Please don’t use ultra-pasteurized milk when making kefir. Your kefir won’t do well. Many times organic milk that you purchase from a store is ultra-pasteurized, even if it does not say ultra-pasteurized. So if you choose to use organic milk, make sure you know what you are getting and that it’s not ultra-pasteurized. The problem is that ultra-pasteurized milk is heated at high temperatures for longer than regular milk, causing many problems when making kefir. Remember that kefir will add enzymes and good bacteria to pasteurized milk and make it a new food; but when it is ultra-pasteurized or heated for long periods, the milk is no longer viable for making kefir. Any other type of milk, including raw milk that you get from your local farmer, is still perfectly fine!
Non-dairy milk can make kefir, too, be it coconut, almond, cashew, oat, flax, and more!
What Kind of Vessel and Other Materials
You will need a glass jar - we recommend a quart jar with a lid. A plastic lid is best, but a metal lid will work too. A spoon and a strainer will be needed if you use kefir grains, but you don't need them if you're using Easy Kefir. ( see the next step)
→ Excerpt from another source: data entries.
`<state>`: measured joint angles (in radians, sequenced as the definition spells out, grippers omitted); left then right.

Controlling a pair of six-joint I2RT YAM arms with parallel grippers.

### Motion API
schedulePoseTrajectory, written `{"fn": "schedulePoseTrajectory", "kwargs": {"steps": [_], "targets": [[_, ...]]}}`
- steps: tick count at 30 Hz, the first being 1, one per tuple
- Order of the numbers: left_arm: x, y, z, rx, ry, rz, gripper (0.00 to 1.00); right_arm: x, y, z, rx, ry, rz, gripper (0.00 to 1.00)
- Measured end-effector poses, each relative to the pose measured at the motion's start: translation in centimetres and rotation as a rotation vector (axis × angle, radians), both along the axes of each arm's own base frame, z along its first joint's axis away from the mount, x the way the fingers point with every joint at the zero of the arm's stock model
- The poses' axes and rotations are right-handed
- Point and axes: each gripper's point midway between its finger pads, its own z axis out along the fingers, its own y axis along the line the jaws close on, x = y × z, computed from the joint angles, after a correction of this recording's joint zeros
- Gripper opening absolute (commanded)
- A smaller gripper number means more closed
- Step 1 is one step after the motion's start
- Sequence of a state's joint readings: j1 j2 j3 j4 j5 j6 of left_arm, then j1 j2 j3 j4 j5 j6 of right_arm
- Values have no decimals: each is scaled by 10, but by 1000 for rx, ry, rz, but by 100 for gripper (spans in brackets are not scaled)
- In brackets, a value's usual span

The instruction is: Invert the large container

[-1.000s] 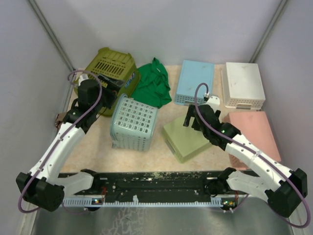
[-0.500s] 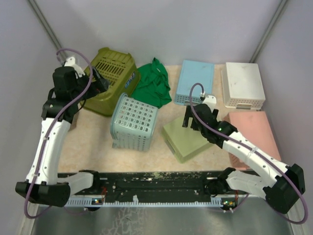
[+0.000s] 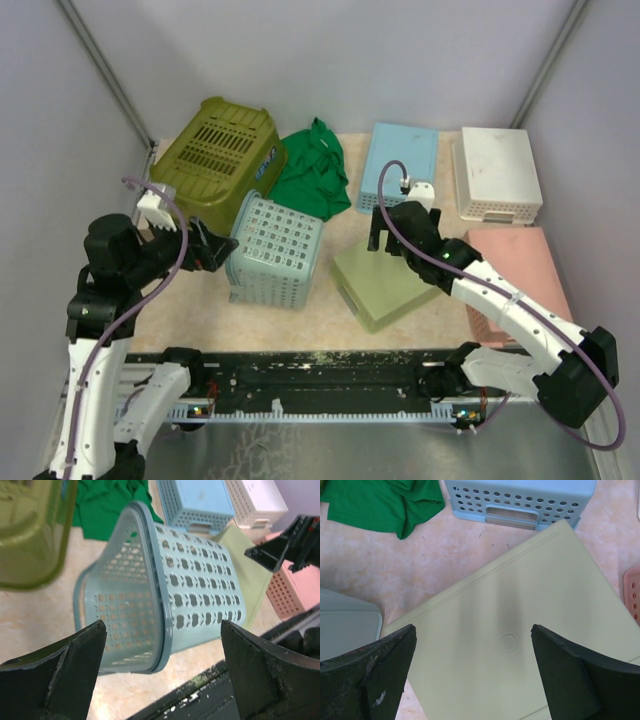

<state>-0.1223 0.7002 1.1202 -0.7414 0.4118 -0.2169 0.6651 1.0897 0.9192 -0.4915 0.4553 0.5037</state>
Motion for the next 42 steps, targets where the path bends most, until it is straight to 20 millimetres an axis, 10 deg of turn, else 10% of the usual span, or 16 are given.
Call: {"fn": "schedulePoseTrajectory", "kwargs": {"steps": [16,31,42], "targets": [[-23,-44,-73,-217,244,-215,100,-3,0,13,30,-33,10,97],[-50,-67,-75,-394,237,-327,95,-2,1,20,42,-40,11,97],[-63,-78,-78,-408,256,-391,69,-3,9,22,86,-27,20,97]]}}
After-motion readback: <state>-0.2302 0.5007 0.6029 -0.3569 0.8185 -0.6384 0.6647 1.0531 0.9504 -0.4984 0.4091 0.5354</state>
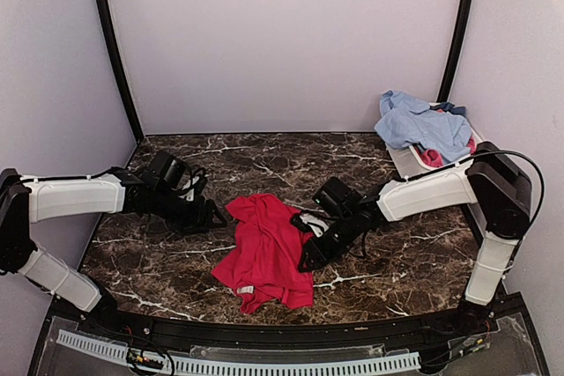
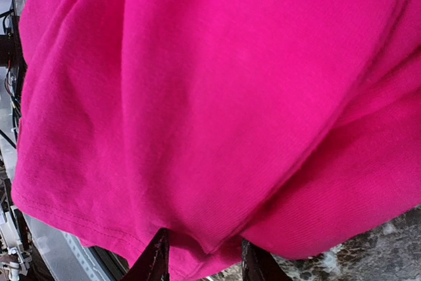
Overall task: Fold and stack the mixed laundry pile
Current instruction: Adjust the crumpled T-shirt at the center of the board.
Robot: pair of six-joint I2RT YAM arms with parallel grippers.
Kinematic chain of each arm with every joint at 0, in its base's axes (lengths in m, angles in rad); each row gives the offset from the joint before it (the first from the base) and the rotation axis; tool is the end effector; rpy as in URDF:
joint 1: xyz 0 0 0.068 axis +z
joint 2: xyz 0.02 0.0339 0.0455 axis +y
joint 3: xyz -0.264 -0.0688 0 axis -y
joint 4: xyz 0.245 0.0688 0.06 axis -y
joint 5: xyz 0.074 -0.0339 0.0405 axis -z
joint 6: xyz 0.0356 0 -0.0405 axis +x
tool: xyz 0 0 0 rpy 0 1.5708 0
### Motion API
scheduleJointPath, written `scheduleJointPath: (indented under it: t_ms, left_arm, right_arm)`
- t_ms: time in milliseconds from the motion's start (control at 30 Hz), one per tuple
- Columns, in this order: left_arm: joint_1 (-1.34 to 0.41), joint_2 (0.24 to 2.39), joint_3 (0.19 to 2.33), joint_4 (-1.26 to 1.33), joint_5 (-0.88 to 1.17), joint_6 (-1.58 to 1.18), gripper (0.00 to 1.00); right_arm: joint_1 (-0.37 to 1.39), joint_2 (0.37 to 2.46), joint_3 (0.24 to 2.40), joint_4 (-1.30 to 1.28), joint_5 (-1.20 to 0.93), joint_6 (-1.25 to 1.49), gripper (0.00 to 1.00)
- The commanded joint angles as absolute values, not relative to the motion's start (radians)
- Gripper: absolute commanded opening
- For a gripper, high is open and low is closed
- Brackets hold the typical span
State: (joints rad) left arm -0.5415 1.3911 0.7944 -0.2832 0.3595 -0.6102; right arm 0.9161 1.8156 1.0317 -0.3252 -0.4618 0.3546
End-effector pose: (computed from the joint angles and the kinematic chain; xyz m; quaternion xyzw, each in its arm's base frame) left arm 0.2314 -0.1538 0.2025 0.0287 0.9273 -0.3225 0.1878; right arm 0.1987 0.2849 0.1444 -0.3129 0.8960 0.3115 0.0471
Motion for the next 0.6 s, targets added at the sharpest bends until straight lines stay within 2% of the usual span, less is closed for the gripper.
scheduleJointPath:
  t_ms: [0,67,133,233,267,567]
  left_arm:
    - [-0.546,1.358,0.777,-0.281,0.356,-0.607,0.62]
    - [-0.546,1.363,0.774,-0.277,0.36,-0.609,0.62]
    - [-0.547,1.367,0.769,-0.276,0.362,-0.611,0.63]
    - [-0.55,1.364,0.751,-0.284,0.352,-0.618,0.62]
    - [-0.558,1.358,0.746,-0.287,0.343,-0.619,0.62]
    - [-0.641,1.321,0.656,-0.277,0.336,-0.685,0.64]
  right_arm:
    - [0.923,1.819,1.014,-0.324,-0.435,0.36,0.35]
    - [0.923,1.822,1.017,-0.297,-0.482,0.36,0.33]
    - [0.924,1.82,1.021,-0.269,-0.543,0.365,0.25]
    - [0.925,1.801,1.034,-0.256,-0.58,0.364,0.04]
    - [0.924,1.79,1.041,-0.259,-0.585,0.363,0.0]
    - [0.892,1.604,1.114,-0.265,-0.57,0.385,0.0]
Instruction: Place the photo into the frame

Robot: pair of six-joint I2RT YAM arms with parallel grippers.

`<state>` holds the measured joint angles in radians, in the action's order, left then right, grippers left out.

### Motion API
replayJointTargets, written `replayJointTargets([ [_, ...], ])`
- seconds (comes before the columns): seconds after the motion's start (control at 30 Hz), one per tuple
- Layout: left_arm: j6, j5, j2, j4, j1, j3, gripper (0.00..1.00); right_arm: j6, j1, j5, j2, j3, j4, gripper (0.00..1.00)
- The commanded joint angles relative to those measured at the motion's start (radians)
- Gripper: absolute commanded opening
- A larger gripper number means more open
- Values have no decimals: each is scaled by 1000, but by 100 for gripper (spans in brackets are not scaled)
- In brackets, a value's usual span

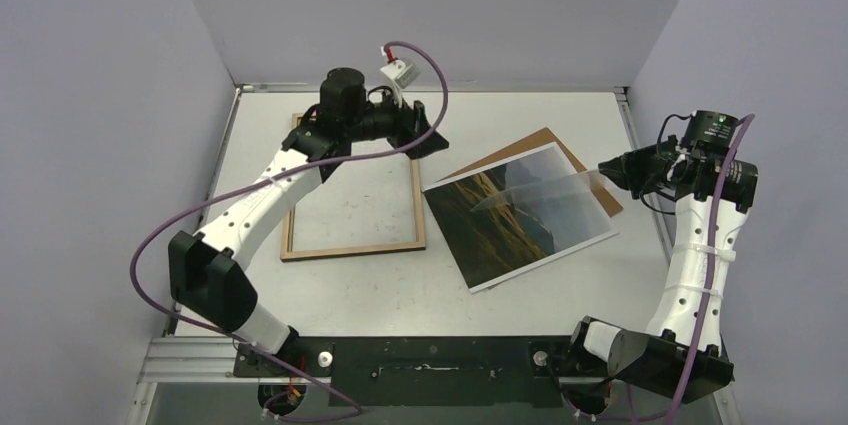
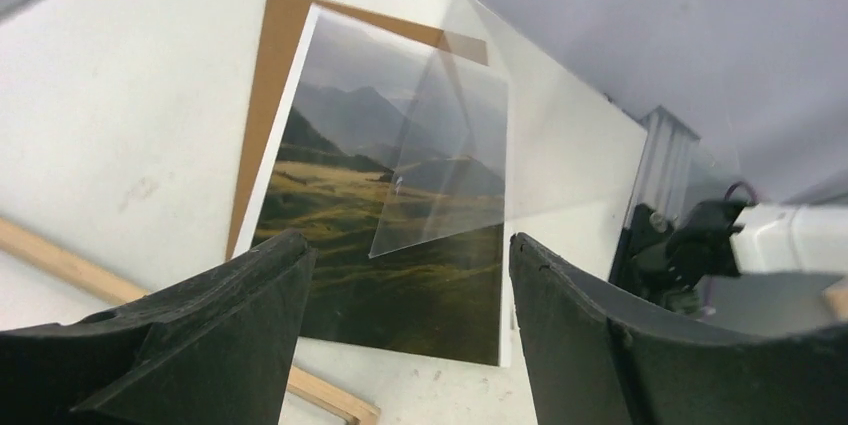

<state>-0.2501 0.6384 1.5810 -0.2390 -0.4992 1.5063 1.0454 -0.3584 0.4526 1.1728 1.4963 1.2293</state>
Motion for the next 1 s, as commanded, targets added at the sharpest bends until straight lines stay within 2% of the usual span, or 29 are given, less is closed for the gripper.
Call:
replayJointTargets([
  [0.0,227,57,-119,294,-116,-165,71,111,6,-35,-30,13,-49,0],
  [0.13,282,79,-175,520,-199,-301,73,147,10,-34,-21,21,-28,0],
  [0.23,272,80,-149,624,-230,-327,73,155,16,-34,-11,54,-23,0],
  [0.3,282,71,-118,647,-252,-315,73,163,19,-26,-11,66,-27,0],
  [0.37,297,54,-88,650,-272,-292,82,178,23,-13,-17,61,-39,0],
  [0.4,315,35,-75,648,-283,-282,83,183,25,-9,-19,56,-42,0],
  [0.5,355,-37,-47,669,-306,-262,84,191,32,4,-22,42,-48,0],
  [0.6,346,-15,-3,689,-312,-236,83,224,41,28,-27,12,-88,0],
  [0.67,334,30,22,682,-319,-213,78,239,45,38,-28,-3,-98,0],
  [0.97,343,54,74,678,-334,-190,37,269,50,54,-39,-44,-92,0],
])
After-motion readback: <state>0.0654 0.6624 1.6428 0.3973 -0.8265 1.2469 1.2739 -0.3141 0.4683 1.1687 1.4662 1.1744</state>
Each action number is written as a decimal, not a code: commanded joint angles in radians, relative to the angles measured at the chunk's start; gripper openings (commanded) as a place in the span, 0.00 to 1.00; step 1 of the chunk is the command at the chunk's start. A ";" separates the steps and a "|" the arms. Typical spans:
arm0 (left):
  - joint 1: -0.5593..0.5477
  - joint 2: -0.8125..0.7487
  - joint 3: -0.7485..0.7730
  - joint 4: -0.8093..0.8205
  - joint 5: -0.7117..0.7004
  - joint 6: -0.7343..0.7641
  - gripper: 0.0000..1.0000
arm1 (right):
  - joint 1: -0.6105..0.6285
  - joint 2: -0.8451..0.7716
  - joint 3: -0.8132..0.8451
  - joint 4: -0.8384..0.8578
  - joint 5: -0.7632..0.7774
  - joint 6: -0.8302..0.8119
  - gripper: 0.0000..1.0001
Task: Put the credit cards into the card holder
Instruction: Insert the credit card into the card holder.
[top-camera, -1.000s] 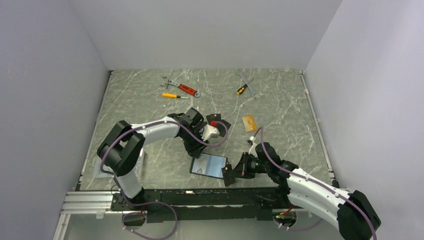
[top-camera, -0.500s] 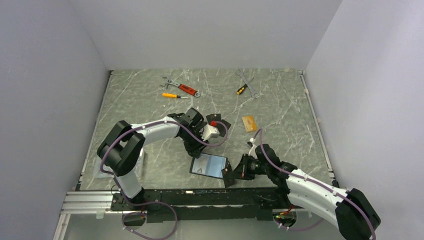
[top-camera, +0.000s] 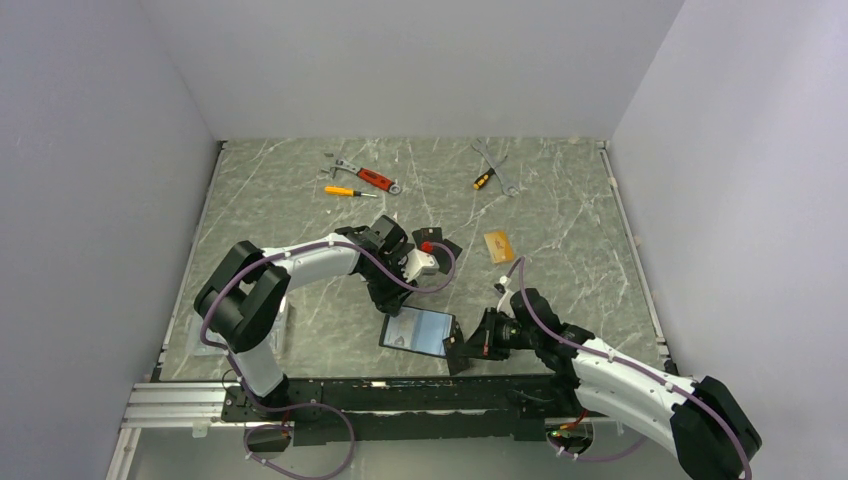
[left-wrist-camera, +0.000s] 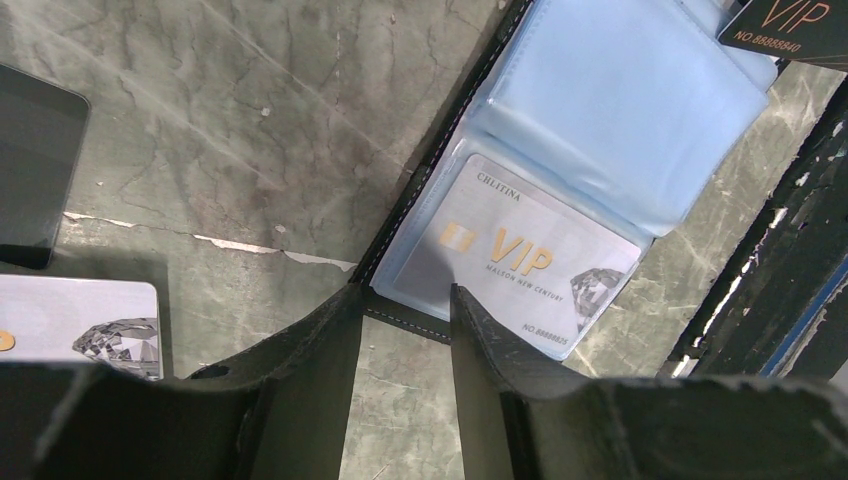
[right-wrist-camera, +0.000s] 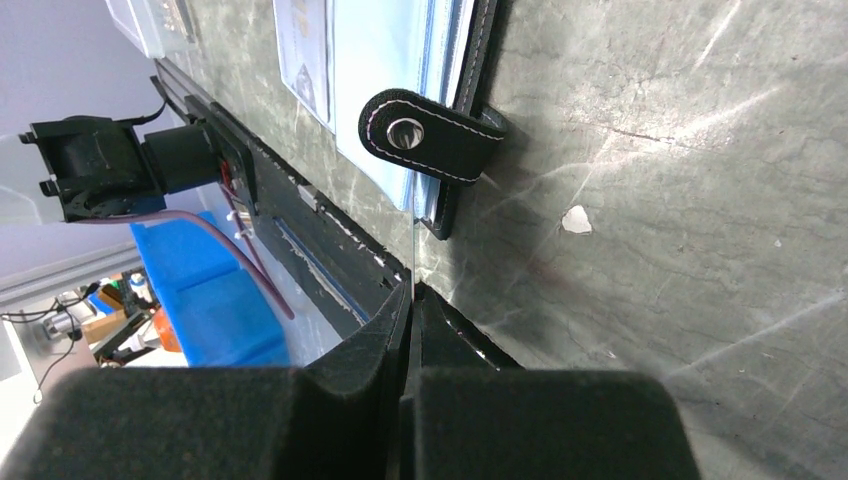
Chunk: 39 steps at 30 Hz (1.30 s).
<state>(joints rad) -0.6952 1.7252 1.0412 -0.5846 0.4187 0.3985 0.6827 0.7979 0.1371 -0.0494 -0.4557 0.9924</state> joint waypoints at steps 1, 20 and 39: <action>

Method 1: Live Kefir Grains
Kefir Grains are a wonderful way to make kefir. They will reproduce and last a lifetime (if you don't kill them with heat or starve them by not feeding them). I've had mine for almost two decades and they keep making me kefir, and grow and double in size each week. Kefir grains are not really grains but rather combinations of good bacteria and yeasts that infuse your milk or non-dairy milk with over 50 good bacteria and good yeasts. They look like little pieces of cauliflower and feel a little rubbery. They're tough little guys and you can pull them apart, and they just grow more. Kefir grains are a little like having a pet. You have to feed and take care of them but that's easy to do and I can show you how. I love my kefir grains and they changed my life and health. I still have kefir every day. It's a must for me and keeps me healthy! You will need to either find or purchase kefir grains. Donna's Live Kefir Grains - My personal kefir grains!
Method 2: Easy Kefir
Easy Kefir is a super easy way to make kefir and almost foolproof! We have gone a step further and freeze dried the kefir grains into a powder. It’s fun and very easy to make! The kefir culture packages method is the method I used when I first started making kefir. It's really easy - you can make as much as you want, and it doesn't require you to make kefir every day, which is very convenient for people who are busy and not wanting to take care of kefir grains. It comes in a powder form, and you basically just add milk and you're done. Six packages can make over 42 gallons of kefir. So if you're struggling or feel overwhelmed, this is a great place to start. Easy Kefir - "Kefir for Beginners."
Okay! Let's Make Kefir!
Get The Recipe
Now that you've gathered your ingredients and starter culture, click on the recipe you need for the method you chose. If you are using live kefir grains, watch this video or click this recipe. The video teaches how to make kefir with live grains, how to make kefir cheese, and how to second ferment your kefir. It also has lots of information about why kefir is so good for you.
Second Ferment Your Kefir
Once you get the hang of making kefir, I encourage you to start second fermenting it. Not only does second fermenting increase the nutrients in your kefir, it also makes it taste a LOT better! I always second ferment my kefir. It's not hard and I encourage you to try it and see the difference!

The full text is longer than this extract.